The forint liquidity of Hungaryʼs banking sector fell in January from the previous month, as evidenced by a drop in the combined stock of the National Bank of Hungaryʼs (MNB) sterilization instruments, according to data released by the central bank today.
Average monthly stock of the three-month central bank deposit, introduced as the main sterilization instrument in the autumn of 2015, rose by HUF 68.2 billion in January to HUF 3.016 trillion at the end of the month. At the same time, stock of the two-week deposit instrument, which the MNB plans to phase out by April, fell by HUF 293.4 bln to HUF 951.5 bln.
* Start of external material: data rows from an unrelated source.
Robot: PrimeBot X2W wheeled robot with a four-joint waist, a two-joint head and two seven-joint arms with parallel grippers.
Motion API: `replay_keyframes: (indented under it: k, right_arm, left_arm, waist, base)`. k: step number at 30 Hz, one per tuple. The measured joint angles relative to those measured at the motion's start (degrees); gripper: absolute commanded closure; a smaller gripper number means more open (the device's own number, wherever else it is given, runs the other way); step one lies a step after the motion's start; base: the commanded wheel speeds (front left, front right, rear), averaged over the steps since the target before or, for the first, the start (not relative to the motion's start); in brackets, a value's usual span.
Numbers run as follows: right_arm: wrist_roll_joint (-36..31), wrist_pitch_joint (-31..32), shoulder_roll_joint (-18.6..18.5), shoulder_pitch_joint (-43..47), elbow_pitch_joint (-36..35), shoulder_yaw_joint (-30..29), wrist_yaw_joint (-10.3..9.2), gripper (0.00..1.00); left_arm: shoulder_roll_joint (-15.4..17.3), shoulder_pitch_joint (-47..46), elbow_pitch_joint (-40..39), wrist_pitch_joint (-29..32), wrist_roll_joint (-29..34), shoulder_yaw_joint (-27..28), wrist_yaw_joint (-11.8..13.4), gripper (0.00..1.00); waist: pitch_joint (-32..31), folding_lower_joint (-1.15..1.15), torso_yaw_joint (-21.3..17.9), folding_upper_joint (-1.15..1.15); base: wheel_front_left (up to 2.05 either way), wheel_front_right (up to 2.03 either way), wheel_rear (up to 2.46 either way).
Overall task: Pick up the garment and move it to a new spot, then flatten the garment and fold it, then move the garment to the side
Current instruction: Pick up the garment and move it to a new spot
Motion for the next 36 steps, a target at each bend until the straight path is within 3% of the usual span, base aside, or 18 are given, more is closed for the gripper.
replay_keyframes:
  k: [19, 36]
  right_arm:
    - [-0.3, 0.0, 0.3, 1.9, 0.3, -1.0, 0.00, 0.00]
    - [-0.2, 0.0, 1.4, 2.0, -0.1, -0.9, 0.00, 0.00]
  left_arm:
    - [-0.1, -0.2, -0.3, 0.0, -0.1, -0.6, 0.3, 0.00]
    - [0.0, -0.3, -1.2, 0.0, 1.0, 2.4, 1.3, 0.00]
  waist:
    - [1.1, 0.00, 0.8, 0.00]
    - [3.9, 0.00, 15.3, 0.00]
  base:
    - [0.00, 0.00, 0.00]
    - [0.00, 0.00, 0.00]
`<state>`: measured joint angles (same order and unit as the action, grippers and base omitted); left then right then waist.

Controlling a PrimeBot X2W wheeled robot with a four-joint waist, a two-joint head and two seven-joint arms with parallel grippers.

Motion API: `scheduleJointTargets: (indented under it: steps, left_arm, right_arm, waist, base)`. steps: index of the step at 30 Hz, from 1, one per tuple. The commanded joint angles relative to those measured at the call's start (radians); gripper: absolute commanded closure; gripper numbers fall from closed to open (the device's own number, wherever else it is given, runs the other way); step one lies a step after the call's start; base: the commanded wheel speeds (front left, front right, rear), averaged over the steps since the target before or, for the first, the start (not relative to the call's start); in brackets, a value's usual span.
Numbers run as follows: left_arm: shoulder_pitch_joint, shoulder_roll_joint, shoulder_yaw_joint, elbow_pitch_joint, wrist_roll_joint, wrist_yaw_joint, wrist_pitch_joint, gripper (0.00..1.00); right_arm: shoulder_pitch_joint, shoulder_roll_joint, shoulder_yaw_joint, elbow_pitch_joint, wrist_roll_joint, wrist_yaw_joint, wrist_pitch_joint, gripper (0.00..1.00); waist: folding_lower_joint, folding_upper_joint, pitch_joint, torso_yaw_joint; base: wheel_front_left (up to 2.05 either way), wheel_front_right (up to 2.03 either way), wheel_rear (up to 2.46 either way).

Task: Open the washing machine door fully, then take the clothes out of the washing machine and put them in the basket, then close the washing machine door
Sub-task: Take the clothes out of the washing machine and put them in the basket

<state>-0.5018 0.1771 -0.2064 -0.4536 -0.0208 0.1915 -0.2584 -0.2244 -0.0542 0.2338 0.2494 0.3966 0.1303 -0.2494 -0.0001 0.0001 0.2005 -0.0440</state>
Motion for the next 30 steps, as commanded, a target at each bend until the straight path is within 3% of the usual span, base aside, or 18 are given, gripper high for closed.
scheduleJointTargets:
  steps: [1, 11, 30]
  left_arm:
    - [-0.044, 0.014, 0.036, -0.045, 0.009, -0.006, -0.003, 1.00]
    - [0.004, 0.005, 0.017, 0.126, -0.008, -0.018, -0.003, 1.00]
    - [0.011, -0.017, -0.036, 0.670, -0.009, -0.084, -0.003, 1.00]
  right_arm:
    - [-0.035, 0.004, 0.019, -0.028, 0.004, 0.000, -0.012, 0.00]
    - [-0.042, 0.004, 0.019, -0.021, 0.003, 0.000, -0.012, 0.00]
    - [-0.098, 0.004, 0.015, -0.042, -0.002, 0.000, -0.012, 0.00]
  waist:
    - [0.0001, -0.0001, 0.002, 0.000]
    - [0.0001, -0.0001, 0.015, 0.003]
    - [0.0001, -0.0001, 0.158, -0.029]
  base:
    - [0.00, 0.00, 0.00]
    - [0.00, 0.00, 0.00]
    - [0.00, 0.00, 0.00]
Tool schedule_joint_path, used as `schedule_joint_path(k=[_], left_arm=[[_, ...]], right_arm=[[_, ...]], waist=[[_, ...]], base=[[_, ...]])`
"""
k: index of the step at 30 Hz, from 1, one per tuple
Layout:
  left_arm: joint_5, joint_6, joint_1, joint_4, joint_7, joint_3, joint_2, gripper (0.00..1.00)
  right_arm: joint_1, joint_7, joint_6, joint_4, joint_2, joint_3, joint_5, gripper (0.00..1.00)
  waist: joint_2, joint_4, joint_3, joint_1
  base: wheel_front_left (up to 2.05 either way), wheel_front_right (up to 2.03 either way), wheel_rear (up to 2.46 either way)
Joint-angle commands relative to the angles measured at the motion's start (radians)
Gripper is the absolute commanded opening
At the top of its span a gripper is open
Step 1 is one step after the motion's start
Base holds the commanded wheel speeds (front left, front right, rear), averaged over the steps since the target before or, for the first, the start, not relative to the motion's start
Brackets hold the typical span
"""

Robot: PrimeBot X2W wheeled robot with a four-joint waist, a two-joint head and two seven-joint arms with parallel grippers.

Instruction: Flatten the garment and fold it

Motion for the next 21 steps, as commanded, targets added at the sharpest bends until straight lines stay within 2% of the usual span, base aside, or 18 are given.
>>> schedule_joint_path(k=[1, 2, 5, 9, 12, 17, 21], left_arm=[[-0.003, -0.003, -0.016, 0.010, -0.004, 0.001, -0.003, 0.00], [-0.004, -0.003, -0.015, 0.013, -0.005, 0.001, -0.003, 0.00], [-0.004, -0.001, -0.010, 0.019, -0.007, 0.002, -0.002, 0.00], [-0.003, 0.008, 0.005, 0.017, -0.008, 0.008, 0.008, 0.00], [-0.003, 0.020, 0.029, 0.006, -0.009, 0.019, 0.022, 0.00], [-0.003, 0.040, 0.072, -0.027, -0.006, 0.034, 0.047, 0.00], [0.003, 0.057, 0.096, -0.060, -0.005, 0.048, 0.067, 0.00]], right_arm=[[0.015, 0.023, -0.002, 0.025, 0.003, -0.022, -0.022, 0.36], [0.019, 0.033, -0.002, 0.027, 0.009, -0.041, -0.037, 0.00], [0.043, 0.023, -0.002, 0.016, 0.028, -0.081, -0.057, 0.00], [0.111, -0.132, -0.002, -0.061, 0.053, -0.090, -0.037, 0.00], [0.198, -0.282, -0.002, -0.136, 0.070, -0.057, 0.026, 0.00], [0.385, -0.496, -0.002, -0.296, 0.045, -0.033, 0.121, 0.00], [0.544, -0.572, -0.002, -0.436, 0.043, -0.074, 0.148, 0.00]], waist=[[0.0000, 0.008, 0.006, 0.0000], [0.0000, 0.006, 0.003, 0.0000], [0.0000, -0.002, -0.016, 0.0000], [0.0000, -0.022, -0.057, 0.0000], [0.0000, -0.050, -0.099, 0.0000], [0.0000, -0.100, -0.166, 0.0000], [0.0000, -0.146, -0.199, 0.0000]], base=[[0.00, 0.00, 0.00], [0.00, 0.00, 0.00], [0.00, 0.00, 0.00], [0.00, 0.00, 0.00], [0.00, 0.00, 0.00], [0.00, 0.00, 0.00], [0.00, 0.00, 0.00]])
Following a sharp HUF 302.9 bln fall in December, average central government deposits dropped even more: by HUF 483.4 bln in January to HUF 1.139 tln, to their lowest average level recorded since the end of 2014. The MNB said the January drop reflected the impact of the big year-end fall of the deposits.
End-of-month figures show that the central government deposits rose HUF 835.9 bln in January to reach HUF 1.496 tln by the end of January, indicating that the deposits were refilled to the lower end of their usual levels after a HUF 1.407 tln plunge between the end of November and December. While forint and FX deposits dropped relatively evenly in December, nearly all – HUF 771.8 bln – of the January increase was in forint deposits as no FX issues followed the big FX expiry dates in December.
Central government deposits regularly fall by year-end as the government debt manager tends to reduce them in a bid to keep gross state debt, as required by both the EU and Hungaryʼs constitution, on a falling trend.